PROBLEM DETAILS =
An exact transcription of the data below is needed.

-=-=-=-=-

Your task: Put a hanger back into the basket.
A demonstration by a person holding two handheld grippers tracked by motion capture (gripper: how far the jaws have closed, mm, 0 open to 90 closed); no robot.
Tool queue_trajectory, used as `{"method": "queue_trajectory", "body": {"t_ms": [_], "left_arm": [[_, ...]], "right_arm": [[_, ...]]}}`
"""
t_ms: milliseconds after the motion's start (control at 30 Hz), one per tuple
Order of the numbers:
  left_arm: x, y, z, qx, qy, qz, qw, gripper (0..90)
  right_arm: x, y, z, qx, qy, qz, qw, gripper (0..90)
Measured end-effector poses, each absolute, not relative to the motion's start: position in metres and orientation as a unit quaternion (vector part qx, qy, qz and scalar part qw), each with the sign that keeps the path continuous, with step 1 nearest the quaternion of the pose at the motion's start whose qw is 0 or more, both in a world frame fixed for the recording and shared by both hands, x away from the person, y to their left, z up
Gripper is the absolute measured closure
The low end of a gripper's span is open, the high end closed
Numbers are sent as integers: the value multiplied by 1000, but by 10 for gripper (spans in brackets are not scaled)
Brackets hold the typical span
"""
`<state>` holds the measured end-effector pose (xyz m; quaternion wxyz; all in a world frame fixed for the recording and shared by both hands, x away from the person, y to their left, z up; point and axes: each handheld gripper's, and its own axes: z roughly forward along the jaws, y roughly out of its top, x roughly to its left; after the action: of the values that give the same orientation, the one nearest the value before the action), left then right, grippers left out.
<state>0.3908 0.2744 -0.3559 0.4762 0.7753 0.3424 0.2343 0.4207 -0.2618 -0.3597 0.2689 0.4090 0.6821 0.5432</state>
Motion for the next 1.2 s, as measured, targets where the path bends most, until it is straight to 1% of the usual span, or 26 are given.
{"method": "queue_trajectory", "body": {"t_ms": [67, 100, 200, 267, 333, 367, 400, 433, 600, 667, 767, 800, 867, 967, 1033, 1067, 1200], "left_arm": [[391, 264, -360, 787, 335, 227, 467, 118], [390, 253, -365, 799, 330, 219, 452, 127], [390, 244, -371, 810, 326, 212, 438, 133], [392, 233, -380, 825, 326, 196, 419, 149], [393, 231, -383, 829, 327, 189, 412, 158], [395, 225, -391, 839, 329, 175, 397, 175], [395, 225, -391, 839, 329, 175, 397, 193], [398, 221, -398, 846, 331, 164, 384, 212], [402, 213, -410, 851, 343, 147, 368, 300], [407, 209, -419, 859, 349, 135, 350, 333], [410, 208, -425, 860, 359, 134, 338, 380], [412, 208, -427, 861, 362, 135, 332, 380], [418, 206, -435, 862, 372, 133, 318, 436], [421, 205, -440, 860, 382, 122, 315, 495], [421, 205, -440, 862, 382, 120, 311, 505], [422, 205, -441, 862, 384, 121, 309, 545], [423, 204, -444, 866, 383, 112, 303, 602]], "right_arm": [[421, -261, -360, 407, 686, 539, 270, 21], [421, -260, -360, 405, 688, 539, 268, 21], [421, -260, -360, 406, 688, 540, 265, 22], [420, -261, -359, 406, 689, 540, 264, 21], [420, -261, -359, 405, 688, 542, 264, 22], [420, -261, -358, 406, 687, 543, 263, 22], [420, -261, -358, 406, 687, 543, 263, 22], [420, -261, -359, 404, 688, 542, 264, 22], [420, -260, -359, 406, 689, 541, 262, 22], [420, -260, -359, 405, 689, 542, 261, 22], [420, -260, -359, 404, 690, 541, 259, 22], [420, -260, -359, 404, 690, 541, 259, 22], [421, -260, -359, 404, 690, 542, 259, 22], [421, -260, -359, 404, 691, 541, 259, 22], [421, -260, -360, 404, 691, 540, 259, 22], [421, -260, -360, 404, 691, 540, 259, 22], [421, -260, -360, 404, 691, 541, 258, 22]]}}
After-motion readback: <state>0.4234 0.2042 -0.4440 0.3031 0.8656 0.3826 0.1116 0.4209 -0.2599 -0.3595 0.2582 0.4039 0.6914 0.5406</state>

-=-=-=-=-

SOLUTION TO THIS PROBLEM =
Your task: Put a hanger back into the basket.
A demonstration by a person holding two handheld grippers tracked by motion capture (gripper: how far the jaws have closed, mm, 0 open to 90 closed); no robot.
Tool queue_trajectory, used as `{"method": "queue_trajectory", "body": {"t_ms": [_], "left_arm": [[_, ...]], "right_arm": [[_, ...]]}}`
"""
t_ms: milliseconds after the motion's start (control at 30 Hz), one per tuple
Order of the numbers:
  left_arm: x, y, z, qx, qy, qz, qw, gripper (0..90)
  right_arm: x, y, z, qx, qy, qz, qw, gripper (0..90)
Measured end-effector poses, each absolute, not relative to the motion's start: position in metres and orientation as a unit quaternion (vector part qx, qy, qz and scalar part qw), each with the sign that keeps the path continuous, with step 1 nearest the quaternion of the pose at the motion's start whose qw is 0 or more, both in a world frame fixed for the recording and shared by both hands, x away from the person, y to their left, z up
Gripper is the absolute measured closure
The low end of a gripper's span is open, the high end closed
Numbers are sent as integers: the value multiplied by 1000, but by 10 for gripper (spans in brackets are not scaled)
Brackets hold the typical span
"""
`<state>` holds the measured end-effector pose (xyz m; quaternion wxyz; all in a world frame fixed for the recording and shared by both hands, x away from the person, y to their left, z up; point and axes: each handheld gripper's, and its own axes: z roughly forward along the jaws, y roughly out of its top, x roughly to its left; after the action: of the values that give the same orientation, the one nearest the value before the action), left then right, grippers left out.
<state>0.3908 0.2744 -0.3559 0.4762 0.7753 0.3424 0.2343 0.4207 -0.2618 -0.3597 0.2689 0.4090 0.6821 0.5432</state>
Motion for the next 1.2 s, as measured, targets where the path bends most, until it is straight to 1% of the usual span, or 26 are given.
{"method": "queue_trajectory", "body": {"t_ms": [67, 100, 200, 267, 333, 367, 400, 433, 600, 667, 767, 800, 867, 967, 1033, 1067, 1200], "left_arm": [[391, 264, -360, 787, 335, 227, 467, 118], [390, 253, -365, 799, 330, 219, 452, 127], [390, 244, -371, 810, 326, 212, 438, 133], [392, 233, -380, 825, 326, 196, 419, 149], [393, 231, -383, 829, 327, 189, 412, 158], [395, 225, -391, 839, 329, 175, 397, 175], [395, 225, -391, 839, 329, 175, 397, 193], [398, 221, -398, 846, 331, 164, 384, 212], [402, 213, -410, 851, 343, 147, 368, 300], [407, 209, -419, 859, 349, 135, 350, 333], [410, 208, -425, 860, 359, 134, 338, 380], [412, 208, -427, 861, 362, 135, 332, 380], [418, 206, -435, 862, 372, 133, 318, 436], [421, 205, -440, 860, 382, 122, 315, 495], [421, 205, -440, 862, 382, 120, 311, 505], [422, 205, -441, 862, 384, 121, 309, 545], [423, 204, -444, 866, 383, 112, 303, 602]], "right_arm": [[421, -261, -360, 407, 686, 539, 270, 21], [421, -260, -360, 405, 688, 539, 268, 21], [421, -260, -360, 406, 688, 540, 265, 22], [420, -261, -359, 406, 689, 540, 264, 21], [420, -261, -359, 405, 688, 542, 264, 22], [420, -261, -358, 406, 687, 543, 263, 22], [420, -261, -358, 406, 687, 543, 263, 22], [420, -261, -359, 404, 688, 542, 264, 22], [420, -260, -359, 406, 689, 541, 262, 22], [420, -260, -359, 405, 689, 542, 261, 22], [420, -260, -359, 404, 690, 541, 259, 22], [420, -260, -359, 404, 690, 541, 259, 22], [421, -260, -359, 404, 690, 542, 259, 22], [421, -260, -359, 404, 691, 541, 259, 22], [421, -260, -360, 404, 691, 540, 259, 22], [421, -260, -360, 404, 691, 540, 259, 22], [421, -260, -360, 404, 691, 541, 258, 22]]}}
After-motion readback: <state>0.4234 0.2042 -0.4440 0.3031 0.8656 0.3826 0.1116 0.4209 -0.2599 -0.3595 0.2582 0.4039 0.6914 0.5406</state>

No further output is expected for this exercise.